4 responses to “Making room for a manufactured home”

  1. Bill Kapaun says:

    Careful before you get a camera ticket for parking by a hydrant.

  2. teresa Koker says:

    Our family home is 2 houses from this. It is very awesome the county and city are cleaning up and improving this neighborhood. It has been a long time coming and glad it won’t continue to be where all addicts are segregated to. So Thank you.

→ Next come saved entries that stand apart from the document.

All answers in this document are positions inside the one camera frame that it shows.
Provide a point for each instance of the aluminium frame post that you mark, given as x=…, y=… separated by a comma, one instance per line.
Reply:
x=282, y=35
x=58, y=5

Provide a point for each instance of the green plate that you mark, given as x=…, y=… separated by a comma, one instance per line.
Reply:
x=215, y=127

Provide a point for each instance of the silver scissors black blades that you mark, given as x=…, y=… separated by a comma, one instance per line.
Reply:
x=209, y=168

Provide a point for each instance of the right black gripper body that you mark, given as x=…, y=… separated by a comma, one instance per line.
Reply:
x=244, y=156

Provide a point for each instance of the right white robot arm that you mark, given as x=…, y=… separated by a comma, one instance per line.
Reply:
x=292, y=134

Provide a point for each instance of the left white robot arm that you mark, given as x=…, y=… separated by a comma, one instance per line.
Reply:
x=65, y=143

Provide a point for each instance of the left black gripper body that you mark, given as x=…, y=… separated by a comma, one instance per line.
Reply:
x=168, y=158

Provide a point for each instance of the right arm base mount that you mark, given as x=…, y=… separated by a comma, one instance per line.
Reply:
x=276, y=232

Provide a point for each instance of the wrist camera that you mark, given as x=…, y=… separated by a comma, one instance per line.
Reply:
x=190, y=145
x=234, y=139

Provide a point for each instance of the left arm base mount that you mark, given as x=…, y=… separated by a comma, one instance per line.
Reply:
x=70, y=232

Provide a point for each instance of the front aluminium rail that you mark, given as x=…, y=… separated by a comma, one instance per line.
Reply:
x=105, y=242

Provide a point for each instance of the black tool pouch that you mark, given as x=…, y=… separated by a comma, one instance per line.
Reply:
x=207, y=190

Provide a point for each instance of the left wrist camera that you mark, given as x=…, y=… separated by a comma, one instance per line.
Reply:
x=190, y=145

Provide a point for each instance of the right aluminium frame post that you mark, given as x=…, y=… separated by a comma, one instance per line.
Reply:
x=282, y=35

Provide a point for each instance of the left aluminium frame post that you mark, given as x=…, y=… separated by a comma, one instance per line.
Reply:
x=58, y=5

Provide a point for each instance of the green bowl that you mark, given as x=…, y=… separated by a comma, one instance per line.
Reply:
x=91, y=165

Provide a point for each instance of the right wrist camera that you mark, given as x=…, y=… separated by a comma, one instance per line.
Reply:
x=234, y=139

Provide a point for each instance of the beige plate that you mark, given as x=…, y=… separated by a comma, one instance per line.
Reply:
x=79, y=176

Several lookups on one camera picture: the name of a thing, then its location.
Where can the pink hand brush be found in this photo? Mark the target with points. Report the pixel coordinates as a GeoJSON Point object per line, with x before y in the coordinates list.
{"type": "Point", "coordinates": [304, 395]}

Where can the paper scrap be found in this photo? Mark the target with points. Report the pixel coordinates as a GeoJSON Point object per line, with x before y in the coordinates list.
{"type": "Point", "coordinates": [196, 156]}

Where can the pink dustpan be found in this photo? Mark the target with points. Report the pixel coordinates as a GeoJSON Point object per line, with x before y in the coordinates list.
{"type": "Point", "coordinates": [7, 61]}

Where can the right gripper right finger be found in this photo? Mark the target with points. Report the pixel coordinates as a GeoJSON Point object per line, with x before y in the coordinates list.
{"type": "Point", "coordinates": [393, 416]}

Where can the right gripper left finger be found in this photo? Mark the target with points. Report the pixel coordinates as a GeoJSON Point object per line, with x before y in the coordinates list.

  3. Kathryn sandoval says:

    Wonder who owns the home and wonder who will live in it. That’s a nice location.

  4. chris j says:

    Why didn’t the city help the elderly person stay in their home. Why did they leave them to live in a home until it was so bad that it had to be declared “condemned” and taken by the city. Where is the better quarters? The homeless shelter perhaps. I know many elderly people that have lost their homes and are left in shelters. It is a win-win for the city. The city gets the poor persons home then more funding for the homeless people they created.
    The version that the city provides is not usually the truth. They are fairytale lies to make it an altruistic story of compassion on their part. In old fairytales that are based on true stories, there was an unpleasant seam of inequality. In one story, the ”hero” tortures a man by making him dance on thorns until he’s torn and bleeding as punishment for some imagined sins. When the man cries for help, the judge sides with his torturer, and the man is hanged as a thief. These fairytales were criticized for being stories that were unsuitable for children. In response, they revised some of the stories to soften their rough edges. The later editions published were re-edited stories deemed suitable for kiddos. Some of us “kiddos” do not appreciate being mislead when we know the reality.